Tuesday, June 15, 2010

Shaking Hands and Darting Eyes... for a Good Day?

Today is the LAST day I will EVER have of High school Classes (hopefully).... My entire life I have been dreaming of this moment. This moment was the only idea sometimes that would get me through a extra long day at school with that awful teacher who seemed to like to pick on me and me alone. It was the thought of being free which helped form my outlook on life, freedom, and my exhausting need to be independent. However, now that I am here, my body twitches with the idea that I will not succeed or achieve what I need, or if I even know what I want. What if I just can't cut it? What if I don't meet the right people or go to the right events? What if I don't make it to school and spend my life in a restaurant (which, don't get me wrong, is a hard and trying job, but not what I want to do). What if when I get to where I want to go I screw up royally? Or what if I do not even WANT to be doing what I spend another 4 years studying? What if I take the easy road and my dad is forever disappointed in me, even if he wont show it until he is depressed?
Those are the things that float in my head every time I make a decision.
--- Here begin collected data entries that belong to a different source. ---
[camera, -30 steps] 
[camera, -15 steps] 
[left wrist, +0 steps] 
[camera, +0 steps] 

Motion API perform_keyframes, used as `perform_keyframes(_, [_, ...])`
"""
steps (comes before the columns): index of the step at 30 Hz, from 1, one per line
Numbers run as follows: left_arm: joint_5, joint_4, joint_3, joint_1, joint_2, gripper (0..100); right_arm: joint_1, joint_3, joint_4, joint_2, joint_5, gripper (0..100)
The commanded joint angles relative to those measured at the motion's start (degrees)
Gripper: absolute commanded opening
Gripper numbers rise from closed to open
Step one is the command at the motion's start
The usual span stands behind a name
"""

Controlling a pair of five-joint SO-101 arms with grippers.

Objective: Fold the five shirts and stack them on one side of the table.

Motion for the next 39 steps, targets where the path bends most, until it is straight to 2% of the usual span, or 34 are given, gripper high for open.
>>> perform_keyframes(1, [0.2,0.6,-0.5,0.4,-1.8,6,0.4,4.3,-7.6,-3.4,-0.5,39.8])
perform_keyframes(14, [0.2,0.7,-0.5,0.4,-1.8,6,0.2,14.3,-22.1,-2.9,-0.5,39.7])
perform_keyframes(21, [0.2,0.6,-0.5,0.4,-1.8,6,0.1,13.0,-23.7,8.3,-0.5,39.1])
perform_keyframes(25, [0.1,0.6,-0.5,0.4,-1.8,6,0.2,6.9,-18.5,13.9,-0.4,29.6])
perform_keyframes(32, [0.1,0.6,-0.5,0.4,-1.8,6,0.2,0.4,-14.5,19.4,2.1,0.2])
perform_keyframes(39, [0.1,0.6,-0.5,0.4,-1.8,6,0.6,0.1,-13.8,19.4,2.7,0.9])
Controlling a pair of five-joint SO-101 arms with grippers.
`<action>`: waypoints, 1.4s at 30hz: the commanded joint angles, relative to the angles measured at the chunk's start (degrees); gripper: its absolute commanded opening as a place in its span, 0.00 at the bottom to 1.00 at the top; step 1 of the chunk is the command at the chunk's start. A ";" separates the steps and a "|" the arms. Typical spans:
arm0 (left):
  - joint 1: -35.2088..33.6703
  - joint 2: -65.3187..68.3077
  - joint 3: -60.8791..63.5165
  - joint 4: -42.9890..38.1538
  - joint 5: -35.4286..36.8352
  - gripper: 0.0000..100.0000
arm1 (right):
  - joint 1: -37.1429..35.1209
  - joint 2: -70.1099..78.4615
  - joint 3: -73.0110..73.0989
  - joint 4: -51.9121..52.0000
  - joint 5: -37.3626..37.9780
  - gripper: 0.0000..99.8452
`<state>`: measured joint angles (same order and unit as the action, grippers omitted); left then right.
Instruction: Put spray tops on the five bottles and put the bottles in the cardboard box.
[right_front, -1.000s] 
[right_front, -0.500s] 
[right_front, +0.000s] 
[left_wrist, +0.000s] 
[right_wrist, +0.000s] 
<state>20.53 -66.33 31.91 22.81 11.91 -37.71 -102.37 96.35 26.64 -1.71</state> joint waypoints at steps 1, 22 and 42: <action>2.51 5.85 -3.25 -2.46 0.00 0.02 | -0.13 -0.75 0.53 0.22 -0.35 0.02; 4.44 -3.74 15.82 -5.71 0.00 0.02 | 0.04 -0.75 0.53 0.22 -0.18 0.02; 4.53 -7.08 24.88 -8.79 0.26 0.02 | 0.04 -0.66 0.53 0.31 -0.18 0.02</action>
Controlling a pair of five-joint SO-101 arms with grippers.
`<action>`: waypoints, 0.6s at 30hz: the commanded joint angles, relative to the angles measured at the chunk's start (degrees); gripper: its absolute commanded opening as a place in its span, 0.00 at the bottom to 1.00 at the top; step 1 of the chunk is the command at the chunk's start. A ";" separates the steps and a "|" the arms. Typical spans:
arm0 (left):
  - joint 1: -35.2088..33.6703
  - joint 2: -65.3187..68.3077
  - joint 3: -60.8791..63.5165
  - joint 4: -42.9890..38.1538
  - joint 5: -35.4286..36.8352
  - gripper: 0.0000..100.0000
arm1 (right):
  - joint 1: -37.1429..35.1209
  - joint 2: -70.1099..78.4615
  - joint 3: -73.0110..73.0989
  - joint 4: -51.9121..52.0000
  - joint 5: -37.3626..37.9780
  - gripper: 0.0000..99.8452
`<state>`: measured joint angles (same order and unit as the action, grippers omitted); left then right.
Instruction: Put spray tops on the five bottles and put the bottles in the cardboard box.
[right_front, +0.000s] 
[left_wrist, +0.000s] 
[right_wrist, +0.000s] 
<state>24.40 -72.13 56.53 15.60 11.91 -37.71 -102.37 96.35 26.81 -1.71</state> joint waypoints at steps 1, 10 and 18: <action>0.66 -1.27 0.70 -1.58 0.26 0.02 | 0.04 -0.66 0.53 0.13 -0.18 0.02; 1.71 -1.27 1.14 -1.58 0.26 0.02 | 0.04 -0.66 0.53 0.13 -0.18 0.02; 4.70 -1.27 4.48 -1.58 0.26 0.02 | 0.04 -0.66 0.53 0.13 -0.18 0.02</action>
The thing is, the only thing I want to focus on is enjoying myself, but to do that I need to be true to myself and work for what I want.
Saying all of that I feel like I haven't done so bad these past 5 years. I have achieved a fair amount, I have made lots of connections, I have a vision and a way to get where I want to be in another 5 years, and I have great people in my life.
So thanks to everyone supporting me, pushing me to strive to do my best, and loving me even when I made stupid mistakes.
Good luck everyone, and remember, Strive To Be Happy.